You've specified that the spatial part have the same orbital function, so:

$$ \psi_{\pm}(x_1, x_2) \equiv \frac 1 {\sqrt 2}[f(x_1)f(x_2) \pm f(x_2)f(x_1)]$$

where I've explicitly shown the (anti)symmetric form. Note that the antisymmetric part vanishes for all $x_i$ so the spatial part must be symmetric:

$$ \psi_+ = \frac 1 {\sqrt 2}[f(x_1)f(x_2) + f(x_2)f(x_1)]$$

That mean $\chi_{1, 2}$ must be an antisymmetric.

Since the particles are spin 3/2, we need to look at antisymmetric combinations$^1$ of $|m_1\rangle$ and $|m_2\rangle$ in terms of $|J, M\rangle$, the total spin state(s):

$$ |\frac 3 2\rangle|\frac 1 2\rangle - |\frac 1 2\rangle|\frac 3 2\rangle = \sqrt 2 |2, 2\rangle $$

$$ |\frac 3 2\rangle|-\frac 1 2\rangle - |-\frac 1 2\rangle|\frac 3 2\rangle = \sqrt 2 |2, 1\rangle $$

$$ |\frac 3 2\rangle|-\frac 3 2\rangle - |-\frac 3 2\rangle|\frac 3 2\rangle = |2,0\rangle + |0, 0\rangle $$

$$ |\frac 1 2\rangle|-\frac 1 2\rangle - |-\frac 1 2\rangle|\frac 1 2\rangle = |2,0\rangle - |0, 0\rangle $$

The remaining 2 nontrivial combinations can be found by subbing $m_1 \rightarrow -m1$, $m_2 \rightarrow -m_2$, and $M \rightarrow -M$.
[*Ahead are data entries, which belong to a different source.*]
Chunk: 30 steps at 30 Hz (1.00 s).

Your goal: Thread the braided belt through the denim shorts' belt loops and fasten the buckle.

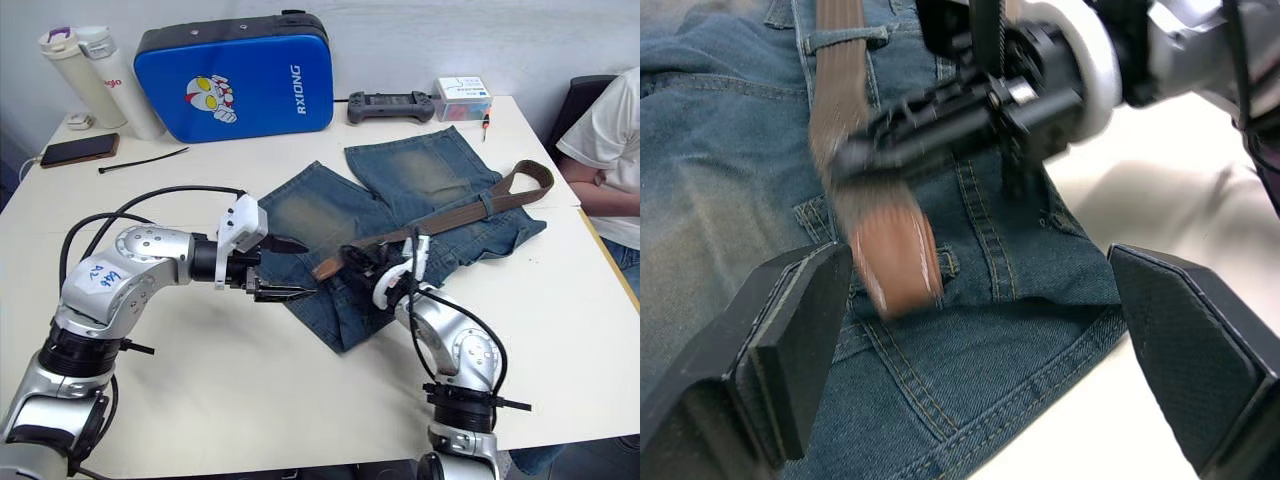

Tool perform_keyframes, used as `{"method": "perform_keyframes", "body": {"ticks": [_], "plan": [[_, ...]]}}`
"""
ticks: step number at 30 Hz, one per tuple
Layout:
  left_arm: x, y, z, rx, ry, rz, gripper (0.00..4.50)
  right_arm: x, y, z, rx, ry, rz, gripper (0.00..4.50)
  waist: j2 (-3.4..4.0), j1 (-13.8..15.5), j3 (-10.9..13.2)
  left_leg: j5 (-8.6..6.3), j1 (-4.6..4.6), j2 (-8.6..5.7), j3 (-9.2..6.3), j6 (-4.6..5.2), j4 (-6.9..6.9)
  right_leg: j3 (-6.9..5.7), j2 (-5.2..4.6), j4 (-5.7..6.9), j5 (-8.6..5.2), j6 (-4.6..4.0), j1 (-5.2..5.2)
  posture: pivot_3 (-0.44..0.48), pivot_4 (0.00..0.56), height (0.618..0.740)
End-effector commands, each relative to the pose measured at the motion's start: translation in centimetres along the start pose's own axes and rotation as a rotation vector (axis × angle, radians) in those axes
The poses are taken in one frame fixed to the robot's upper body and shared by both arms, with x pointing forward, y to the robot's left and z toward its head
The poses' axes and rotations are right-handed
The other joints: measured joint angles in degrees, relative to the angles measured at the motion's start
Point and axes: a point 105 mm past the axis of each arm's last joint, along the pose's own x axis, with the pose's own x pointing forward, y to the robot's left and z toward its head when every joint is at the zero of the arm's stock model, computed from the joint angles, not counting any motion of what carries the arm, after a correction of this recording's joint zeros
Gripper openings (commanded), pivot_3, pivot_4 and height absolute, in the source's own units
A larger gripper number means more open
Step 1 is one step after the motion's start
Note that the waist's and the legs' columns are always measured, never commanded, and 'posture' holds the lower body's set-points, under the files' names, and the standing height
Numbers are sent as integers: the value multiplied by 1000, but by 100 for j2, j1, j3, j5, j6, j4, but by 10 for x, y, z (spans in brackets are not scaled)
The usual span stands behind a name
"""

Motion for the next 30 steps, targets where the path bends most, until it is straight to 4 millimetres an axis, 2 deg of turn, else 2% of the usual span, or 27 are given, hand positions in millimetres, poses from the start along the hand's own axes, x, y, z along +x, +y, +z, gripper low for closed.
{"method": "perform_keyframes", "body": {"ticks": [1, 5, 8, 15, 18, 24, 30], "plan": [[-3, -3, 9, 43, -12, -5, 4500, -6, 12, 8, -10, -59, 50, 10, 0, 15, 0, 0, 0, 0, 0, 0, 0, -1, 0, -1, 0, 0, 0, 0, 150, 740], [-3, -5, 8, 38, -13, -9, 4500, -13, 12, 28, -78, -173, 71, 10, 0, 43, 0, 0, -2, -1, 0, 1, 1, -1, -1, -6, 0, 0, 1, 0, 150, 740], [-3, -4, 8, 36, -11, -11, 4500, -15, 5, 29, -217, -174, 50, 10, 0, 49, 0, 0, -2, -2, 0, 1, 0, -1, -1, -8, 0, 0, 1, 0, 150, 740], [-11, -2, 5, 31, 11, 4, 4500, -20, -8, 35, -336, -232, 59, 10, 0, 38, 0, 0, -1, -1, 0, 1, -7, 0, 1, -8, 0, 0, 0, 0, 150, 740], [-17, -2, 1, 22, 33, 19, 4500, -23, -15, 40, -353, -265, 50, 10, 0, 51, 0, 0, 0, -1, -1, 1, -7, -1, 0, -8, 0, 0, 1, 0, 150, 740], [-28, -4, -5, 1, 61, 47, 4500, -23, -11, 53, -353, -321, 75, 10, 0, 52, 0, 1, 0, -2, -1, -1, -6, -1, -1, -9, 0, 0, 0, 0, 150, 740], [-30, -6, -6, -11, 60, 64, 4500, -20, -21, 41, -320, -248, 70, 10, 0, 55, 0, 1, 0, -2, -2, -1, -7, -2, -1, -9, 0, 0, 1, 0, 150, 740]]}}
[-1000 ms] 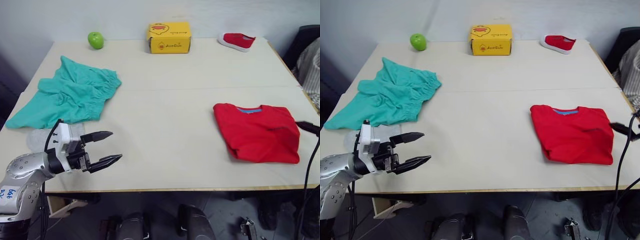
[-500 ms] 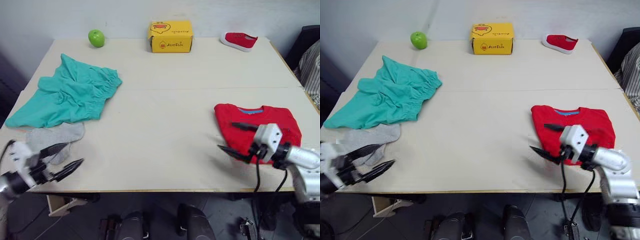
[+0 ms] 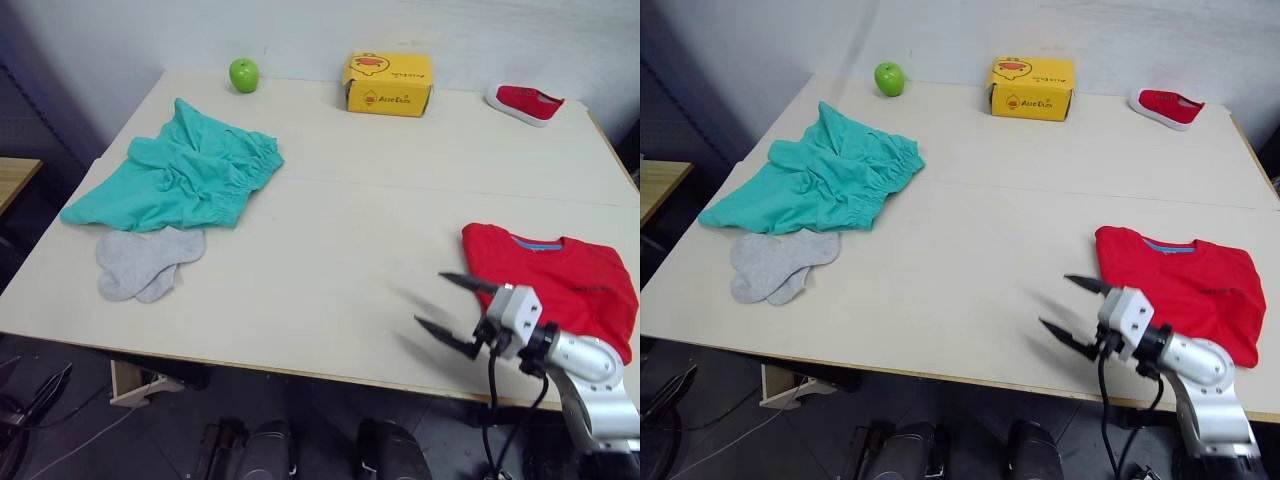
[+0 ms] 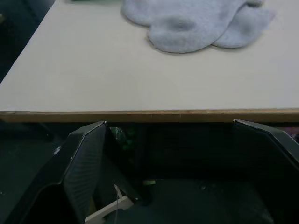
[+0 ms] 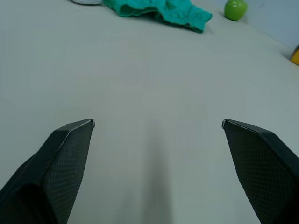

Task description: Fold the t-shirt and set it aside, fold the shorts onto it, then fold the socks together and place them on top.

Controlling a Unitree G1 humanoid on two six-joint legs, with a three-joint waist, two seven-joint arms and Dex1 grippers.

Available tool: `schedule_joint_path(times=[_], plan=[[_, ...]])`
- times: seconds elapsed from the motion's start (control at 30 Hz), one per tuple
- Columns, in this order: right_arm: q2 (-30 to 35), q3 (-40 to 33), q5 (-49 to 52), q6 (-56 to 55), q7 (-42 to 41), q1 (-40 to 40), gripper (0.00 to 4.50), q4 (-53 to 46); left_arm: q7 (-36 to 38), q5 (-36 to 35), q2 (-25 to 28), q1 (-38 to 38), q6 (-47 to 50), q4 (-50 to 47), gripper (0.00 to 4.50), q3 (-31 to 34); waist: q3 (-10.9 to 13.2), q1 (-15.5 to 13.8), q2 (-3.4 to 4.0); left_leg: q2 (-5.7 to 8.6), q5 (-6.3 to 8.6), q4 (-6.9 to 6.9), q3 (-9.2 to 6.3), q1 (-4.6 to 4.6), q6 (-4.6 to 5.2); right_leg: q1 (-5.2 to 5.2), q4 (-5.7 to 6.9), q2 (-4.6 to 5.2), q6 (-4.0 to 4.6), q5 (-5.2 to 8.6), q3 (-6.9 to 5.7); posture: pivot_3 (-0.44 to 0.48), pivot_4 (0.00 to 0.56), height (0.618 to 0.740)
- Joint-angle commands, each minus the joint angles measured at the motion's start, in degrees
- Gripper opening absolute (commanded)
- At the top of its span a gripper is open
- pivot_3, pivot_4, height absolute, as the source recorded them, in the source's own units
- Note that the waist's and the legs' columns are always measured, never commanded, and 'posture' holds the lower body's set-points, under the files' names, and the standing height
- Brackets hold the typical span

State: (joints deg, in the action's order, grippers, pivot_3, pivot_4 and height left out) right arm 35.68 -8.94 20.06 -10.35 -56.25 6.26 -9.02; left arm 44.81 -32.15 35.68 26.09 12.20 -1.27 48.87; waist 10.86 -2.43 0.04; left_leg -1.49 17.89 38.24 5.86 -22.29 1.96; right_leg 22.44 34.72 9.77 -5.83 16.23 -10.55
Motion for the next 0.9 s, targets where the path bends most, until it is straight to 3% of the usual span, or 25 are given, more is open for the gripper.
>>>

From here you invert the equations to find the pure $|J, M\rangle$ states, and those are the eigenstates of total spin.

[1] To find the antisymmetric combinations of $m_1$ and $m_2$, you start with Clebsch-Gordan coefficients, $C_{\frac 3 2 m_1 \frac 3 2 m_2 J M}$. For example, the various:

$$c_{\frac 3 2 +\frac 3 2 \frac 3 2 -\frac 3 2 J 0} $$

give:

$$ |\frac 3 2\rangle|-\frac 3 2\rangle= \frac 1 2 |0, 0\rangle + \sqrt{\frac 9{20}}|1, 0\rangle + \frac 1 2 |2, 0\rangle + \sqrt{\frac 1 {20}}|3, 0\rangle $$

Note that if you interchange $m_1$ and $m_2$:

$$ |-\frac 3 2\rangle|+\frac 3 2\rangle= -\frac 1 2 |0, 0\rangle + \sqrt{\frac 9{20}}|1, 0\rangle - \frac 1 2 |2, 0\rangle + \sqrt{\frac 1 {20}}|3, 0\rangle $$

So it is clear that the (anti)symmetric combinations have J odd (even).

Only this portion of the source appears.